*THE PROBLEM*.
Go through the records and give each one again exactly, omitting the images.

THE INPUT below:

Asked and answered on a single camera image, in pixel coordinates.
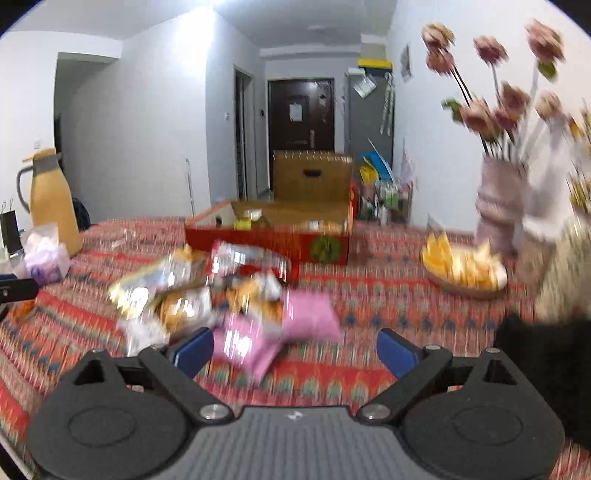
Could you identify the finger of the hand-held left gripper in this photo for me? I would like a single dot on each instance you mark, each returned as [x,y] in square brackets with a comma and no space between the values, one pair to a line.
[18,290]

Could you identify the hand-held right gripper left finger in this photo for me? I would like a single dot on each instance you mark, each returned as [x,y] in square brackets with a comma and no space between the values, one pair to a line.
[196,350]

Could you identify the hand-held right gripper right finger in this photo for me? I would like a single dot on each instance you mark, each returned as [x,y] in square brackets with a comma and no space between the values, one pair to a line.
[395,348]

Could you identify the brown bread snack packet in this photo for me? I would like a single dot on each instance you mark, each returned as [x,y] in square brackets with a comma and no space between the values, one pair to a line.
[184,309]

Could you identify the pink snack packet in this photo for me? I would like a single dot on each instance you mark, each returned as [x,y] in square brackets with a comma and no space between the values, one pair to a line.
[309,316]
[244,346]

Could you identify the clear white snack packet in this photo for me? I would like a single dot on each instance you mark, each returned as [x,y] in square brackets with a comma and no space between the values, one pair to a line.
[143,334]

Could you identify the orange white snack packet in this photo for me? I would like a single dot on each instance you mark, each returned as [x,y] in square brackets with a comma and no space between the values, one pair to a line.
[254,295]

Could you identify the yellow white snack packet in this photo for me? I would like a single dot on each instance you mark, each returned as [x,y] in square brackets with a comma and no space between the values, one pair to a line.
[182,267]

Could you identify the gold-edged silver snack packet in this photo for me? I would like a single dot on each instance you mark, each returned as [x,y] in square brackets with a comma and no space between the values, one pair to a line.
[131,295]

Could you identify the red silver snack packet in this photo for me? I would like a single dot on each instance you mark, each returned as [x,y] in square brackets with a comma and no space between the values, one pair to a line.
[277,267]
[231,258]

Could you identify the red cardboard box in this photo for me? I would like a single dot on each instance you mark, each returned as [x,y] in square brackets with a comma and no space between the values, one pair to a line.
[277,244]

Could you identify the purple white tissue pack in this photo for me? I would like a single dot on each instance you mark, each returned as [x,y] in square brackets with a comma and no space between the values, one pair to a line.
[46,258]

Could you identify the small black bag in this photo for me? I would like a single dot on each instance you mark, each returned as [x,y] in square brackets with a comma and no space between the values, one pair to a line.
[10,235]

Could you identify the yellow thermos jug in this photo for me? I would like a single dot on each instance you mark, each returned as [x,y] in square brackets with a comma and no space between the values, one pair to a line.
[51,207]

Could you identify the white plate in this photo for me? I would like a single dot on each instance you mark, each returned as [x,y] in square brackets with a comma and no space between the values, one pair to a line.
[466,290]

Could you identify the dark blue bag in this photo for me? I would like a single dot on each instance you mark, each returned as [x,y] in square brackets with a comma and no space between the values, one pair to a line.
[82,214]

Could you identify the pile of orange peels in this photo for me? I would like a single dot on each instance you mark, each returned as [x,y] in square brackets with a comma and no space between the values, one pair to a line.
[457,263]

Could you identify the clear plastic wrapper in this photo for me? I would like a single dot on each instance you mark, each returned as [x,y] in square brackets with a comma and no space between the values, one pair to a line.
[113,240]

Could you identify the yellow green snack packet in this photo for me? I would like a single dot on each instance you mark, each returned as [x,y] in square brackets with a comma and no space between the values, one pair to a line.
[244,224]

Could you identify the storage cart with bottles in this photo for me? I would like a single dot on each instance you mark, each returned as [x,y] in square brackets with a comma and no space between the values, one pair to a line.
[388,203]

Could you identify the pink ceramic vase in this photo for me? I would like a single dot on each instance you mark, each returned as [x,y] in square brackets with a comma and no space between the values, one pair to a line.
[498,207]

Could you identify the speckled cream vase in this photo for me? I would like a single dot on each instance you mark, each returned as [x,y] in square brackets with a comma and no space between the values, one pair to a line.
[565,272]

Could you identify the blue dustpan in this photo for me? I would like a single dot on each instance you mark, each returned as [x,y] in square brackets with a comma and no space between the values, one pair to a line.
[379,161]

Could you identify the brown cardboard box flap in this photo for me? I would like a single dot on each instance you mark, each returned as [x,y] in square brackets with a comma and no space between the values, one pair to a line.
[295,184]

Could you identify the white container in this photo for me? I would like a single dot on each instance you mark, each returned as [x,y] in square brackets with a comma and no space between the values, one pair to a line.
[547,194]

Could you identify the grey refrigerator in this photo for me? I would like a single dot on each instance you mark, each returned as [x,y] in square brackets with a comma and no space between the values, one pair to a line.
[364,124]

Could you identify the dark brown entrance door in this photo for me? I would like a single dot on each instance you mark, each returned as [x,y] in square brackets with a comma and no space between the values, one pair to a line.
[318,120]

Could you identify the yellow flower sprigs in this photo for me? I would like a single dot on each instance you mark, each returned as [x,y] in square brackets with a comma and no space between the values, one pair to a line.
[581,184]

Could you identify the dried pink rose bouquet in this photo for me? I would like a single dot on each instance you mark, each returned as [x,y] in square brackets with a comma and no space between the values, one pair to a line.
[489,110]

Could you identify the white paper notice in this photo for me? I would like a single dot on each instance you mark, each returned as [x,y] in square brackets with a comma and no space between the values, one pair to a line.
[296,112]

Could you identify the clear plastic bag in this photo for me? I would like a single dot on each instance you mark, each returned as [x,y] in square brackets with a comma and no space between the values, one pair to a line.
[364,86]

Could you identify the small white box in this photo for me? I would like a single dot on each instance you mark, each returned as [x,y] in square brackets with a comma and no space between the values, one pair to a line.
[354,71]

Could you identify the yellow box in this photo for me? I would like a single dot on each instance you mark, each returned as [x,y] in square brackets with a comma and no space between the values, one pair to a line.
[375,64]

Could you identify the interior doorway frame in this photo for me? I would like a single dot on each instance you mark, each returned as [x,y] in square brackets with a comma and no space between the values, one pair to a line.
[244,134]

End of THE INPUT.

*ANSWER TO THIS PROBLEM*.
Asked and answered on a single camera image, in pixel coordinates.
Could you identify the finger of the hand-held left gripper in this photo for me? I would like a single dot on each instance you mark, each returned as [x,y] in square brackets with a comma and no space between the values, one pair to a line.
[18,290]

Could you identify the hand-held right gripper left finger in this photo for me? I would like a single dot on each instance you mark, each returned as [x,y] in square brackets with a comma and no space between the values, one pair to a line.
[196,350]

Could you identify the hand-held right gripper right finger in this photo for me? I would like a single dot on each instance you mark, each returned as [x,y] in square brackets with a comma and no space between the values, one pair to a line.
[395,348]

Could you identify the brown bread snack packet in this photo for me? I would like a single dot on each instance you mark, each returned as [x,y] in square brackets with a comma and no space between the values, one pair to a line.
[184,309]

Could you identify the pink snack packet in this photo for me? I would like a single dot on each instance you mark, each returned as [x,y] in square brackets with a comma and no space between the values, one pair to a line.
[309,316]
[244,346]

Could you identify the clear white snack packet in this photo for me? I would like a single dot on each instance you mark, each returned as [x,y] in square brackets with a comma and no space between the values, one pair to a line.
[143,334]

Could you identify the orange white snack packet in this photo for me? I would like a single dot on each instance you mark, each returned as [x,y] in square brackets with a comma and no space between the values, one pair to a line.
[254,295]

Could you identify the yellow white snack packet in this photo for me? I would like a single dot on each instance you mark, each returned as [x,y] in square brackets with a comma and no space between the values, one pair to a line.
[182,267]

Could you identify the gold-edged silver snack packet in this photo for me? I would like a single dot on each instance you mark, each returned as [x,y] in square brackets with a comma and no space between the values, one pair to a line.
[131,295]

Could you identify the red silver snack packet in this photo for me? I would like a single dot on each instance you mark, each returned as [x,y] in square brackets with a comma and no space between the values, one pair to a line.
[277,267]
[231,258]

Could you identify the red cardboard box in this photo for me? I would like a single dot on each instance you mark, each returned as [x,y] in square brackets with a comma and no space between the values, one pair to a line.
[277,244]

Could you identify the purple white tissue pack in this photo for me? I would like a single dot on each instance you mark, each returned as [x,y] in square brackets with a comma and no space between the values, one pair to a line.
[46,258]

Could you identify the small black bag in this photo for me? I would like a single dot on each instance you mark, each returned as [x,y] in square brackets with a comma and no space between the values, one pair to a line.
[10,235]

Could you identify the yellow thermos jug in this photo for me? I would like a single dot on each instance you mark, each returned as [x,y] in square brackets with a comma and no space between the values, one pair to a line.
[51,207]

Could you identify the white plate in this photo for me? I would like a single dot on each instance you mark, each returned as [x,y] in square brackets with a comma and no space between the values, one pair to a line.
[466,290]

Could you identify the dark blue bag in this photo for me? I would like a single dot on each instance you mark, each returned as [x,y] in square brackets with a comma and no space between the values, one pair to a line.
[82,214]

Could you identify the pile of orange peels in this photo for me? I would like a single dot on each instance you mark, each returned as [x,y] in square brackets with a comma and no space between the values, one pair to a line.
[457,263]

Could you identify the clear plastic wrapper in this photo for me? I would like a single dot on each instance you mark, each returned as [x,y] in square brackets with a comma and no space between the values, one pair to a line.
[113,240]

Could you identify the yellow green snack packet in this photo for me? I would like a single dot on each instance you mark, each returned as [x,y] in square brackets with a comma and no space between the values, one pair to a line.
[244,224]

Could you identify the storage cart with bottles in this photo for me? I would like a single dot on each instance you mark, each returned as [x,y] in square brackets with a comma and no space between the values, one pair to a line.
[388,203]

Could you identify the pink ceramic vase in this photo for me? I would like a single dot on each instance you mark, each returned as [x,y] in square brackets with a comma and no space between the values, one pair to a line.
[498,207]

Could you identify the speckled cream vase in this photo for me? I would like a single dot on each instance you mark, each returned as [x,y] in square brackets with a comma and no space between the values, one pair to a line.
[565,272]

Could you identify the blue dustpan in this photo for me? I would like a single dot on each instance you mark, each returned as [x,y] in square brackets with a comma and no space between the values, one pair to a line.
[379,161]

Could you identify the brown cardboard box flap in this photo for me? I would like a single dot on each instance you mark, each returned as [x,y] in square brackets with a comma and no space between the values, one pair to a line.
[295,184]

Could you identify the white container in this photo for me? I would like a single dot on each instance you mark, each returned as [x,y] in square brackets with a comma and no space between the values, one pair to a line.
[547,194]

Could you identify the grey refrigerator in this photo for me? I would like a single dot on each instance you mark, each returned as [x,y] in square brackets with a comma and no space between the values, one pair to a line.
[364,124]

Could you identify the dark brown entrance door in this photo for me? I would like a single dot on each instance you mark, each returned as [x,y] in square brackets with a comma and no space between the values, one pair to a line.
[318,120]

Could you identify the yellow flower sprigs in this photo for me? I would like a single dot on each instance you mark, each returned as [x,y] in square brackets with a comma and no space between the values, one pair to a line.
[581,184]

Could you identify the dried pink rose bouquet in this photo for me? I would like a single dot on each instance you mark, each returned as [x,y] in square brackets with a comma and no space between the values, one pair to a line.
[489,110]

Could you identify the white paper notice in this photo for me? I would like a single dot on each instance you mark, each returned as [x,y] in square brackets with a comma and no space between the values, one pair to a line.
[296,112]

Could you identify the clear plastic bag in this photo for me? I would like a single dot on each instance you mark, each returned as [x,y] in square brackets with a comma and no space between the values, one pair to a line.
[364,86]

Could you identify the small white box in this photo for me? I would like a single dot on each instance you mark, each returned as [x,y] in square brackets with a comma and no space between the values, one pair to a line.
[354,71]

Could you identify the yellow box in this photo for me? I would like a single dot on each instance you mark, each returned as [x,y] in square brackets with a comma and no space between the values, one pair to a line.
[375,64]

Could you identify the interior doorway frame in this photo for me? I would like a single dot on each instance you mark, each returned as [x,y] in square brackets with a comma and no space between the values, one pair to a line.
[244,134]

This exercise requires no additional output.